*Task requirements:* Set down again exactly the lines of the listing below that fall between the line holding "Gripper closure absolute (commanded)" and the line holding "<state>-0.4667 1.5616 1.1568", inclusive.

--

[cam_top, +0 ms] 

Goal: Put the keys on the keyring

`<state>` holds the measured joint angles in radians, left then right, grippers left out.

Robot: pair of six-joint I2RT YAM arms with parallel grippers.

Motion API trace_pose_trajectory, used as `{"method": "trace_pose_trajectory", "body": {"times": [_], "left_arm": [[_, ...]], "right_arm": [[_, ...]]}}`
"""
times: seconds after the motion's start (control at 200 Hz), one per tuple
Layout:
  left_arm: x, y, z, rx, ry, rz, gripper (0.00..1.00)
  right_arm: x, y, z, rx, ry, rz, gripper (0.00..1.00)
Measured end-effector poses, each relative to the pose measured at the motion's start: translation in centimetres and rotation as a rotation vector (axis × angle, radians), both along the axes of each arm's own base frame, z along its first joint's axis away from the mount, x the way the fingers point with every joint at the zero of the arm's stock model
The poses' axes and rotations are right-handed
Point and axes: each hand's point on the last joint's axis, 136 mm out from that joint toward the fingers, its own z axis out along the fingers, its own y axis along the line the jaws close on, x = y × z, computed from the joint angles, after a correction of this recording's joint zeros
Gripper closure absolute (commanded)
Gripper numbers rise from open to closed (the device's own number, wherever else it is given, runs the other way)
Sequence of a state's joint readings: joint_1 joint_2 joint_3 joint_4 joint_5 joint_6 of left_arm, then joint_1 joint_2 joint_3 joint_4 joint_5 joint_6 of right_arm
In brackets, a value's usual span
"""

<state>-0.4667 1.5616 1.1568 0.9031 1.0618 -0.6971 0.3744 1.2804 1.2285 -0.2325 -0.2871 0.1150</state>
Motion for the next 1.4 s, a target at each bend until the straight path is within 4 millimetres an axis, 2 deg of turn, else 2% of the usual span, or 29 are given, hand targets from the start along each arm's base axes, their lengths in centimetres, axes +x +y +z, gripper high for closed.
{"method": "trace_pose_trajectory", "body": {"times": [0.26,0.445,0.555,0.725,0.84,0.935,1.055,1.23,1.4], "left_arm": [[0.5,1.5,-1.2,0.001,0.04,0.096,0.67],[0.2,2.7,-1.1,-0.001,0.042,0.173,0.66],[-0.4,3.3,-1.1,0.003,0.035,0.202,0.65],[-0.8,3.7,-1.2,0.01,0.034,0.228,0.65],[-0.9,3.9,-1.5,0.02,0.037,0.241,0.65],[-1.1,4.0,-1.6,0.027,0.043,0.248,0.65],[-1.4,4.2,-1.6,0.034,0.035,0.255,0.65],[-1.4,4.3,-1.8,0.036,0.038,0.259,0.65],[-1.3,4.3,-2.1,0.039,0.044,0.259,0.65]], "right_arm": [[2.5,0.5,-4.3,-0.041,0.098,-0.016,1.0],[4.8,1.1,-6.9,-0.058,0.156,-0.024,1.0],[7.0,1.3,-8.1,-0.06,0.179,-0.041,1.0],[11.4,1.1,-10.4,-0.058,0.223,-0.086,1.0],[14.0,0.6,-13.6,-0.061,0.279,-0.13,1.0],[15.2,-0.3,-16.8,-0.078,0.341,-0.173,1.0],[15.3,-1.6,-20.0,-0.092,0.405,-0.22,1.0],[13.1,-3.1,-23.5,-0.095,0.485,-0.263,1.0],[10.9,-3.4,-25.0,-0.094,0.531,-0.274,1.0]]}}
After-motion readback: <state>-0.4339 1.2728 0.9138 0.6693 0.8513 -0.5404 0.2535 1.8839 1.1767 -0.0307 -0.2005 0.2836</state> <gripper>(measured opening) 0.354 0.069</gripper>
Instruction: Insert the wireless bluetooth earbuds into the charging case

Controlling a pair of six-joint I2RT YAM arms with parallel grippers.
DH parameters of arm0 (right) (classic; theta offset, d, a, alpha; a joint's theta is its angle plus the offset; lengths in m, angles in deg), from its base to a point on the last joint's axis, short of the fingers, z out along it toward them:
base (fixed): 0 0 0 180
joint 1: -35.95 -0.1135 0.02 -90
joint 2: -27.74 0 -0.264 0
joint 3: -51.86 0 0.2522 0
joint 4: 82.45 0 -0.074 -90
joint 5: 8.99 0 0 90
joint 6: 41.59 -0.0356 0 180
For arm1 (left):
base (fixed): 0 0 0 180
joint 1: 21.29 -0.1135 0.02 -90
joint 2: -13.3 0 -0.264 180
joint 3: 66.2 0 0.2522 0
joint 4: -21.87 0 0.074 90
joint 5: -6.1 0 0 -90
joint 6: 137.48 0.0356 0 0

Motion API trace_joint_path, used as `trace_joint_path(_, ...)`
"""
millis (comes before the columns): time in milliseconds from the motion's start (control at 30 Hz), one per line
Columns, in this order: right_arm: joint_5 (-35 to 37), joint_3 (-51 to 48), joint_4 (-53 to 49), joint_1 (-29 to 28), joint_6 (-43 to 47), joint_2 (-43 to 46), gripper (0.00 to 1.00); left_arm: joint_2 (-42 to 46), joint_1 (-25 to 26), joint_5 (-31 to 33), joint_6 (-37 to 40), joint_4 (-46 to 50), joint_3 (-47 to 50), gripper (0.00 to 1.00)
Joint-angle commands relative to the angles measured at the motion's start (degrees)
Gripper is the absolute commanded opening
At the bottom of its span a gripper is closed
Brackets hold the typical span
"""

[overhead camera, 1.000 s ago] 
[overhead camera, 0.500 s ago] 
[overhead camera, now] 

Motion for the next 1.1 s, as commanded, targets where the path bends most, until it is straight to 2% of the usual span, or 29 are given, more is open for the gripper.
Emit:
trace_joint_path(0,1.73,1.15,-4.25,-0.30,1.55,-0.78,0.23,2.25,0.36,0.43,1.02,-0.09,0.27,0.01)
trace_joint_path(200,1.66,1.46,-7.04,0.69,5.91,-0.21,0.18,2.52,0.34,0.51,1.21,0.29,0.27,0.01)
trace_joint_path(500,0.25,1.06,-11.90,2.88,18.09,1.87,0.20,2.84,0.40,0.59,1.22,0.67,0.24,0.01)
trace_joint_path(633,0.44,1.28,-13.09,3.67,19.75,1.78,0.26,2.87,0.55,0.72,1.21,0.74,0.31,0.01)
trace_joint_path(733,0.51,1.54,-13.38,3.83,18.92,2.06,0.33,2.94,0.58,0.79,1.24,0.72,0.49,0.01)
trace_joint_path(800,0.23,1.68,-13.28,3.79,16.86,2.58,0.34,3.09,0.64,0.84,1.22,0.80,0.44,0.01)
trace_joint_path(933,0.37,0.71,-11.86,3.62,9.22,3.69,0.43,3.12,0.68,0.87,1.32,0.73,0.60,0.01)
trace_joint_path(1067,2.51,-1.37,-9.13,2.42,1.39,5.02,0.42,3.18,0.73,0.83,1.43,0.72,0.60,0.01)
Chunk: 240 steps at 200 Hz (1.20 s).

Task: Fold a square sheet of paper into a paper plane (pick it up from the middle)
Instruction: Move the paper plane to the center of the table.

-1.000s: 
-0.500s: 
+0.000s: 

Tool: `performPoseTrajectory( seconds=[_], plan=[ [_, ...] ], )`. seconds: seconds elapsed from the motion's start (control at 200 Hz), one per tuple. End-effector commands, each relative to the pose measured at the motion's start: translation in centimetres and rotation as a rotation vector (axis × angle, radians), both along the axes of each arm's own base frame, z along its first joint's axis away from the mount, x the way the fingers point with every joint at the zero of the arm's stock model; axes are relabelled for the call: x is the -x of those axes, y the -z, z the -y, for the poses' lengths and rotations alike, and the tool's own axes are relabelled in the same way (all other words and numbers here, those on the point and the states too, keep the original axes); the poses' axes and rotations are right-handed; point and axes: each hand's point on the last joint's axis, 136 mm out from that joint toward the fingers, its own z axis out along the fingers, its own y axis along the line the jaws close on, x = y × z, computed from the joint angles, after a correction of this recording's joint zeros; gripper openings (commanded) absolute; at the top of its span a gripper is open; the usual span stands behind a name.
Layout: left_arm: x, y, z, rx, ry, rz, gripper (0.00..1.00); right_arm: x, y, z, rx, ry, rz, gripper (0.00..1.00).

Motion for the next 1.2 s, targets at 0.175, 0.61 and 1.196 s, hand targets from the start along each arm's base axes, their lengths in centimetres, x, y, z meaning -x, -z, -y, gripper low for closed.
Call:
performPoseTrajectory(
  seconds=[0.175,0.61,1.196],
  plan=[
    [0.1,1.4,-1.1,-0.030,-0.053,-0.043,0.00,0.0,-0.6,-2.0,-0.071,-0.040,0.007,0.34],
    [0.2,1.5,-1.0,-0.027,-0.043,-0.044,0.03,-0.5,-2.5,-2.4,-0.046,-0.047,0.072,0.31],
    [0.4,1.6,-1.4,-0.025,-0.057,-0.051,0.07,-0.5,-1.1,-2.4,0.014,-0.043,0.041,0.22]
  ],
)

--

*Solution for this task:*
Gripper closure absolute (commanded)
Gripper numbers rise from open to closed (the device's own number, wherever else it is given, runs the other way)
Sequence of a state's joint readings: joint_1 joint_2 joint_3 joint_4 joint_5 joint_6 of left_arm, then joint_1 joint_2 joint_3 joint_4 joint_5 joint_6 of right_arm
In brackets, a value's usual span
"""

<state>-0.4667 1.5616 1.1568 0.9031 1.0618 -0.6971 0.3744 1.2804 1.2285 -0.2325 -0.2871 0.1150</state>

There's nothing more to this exercise.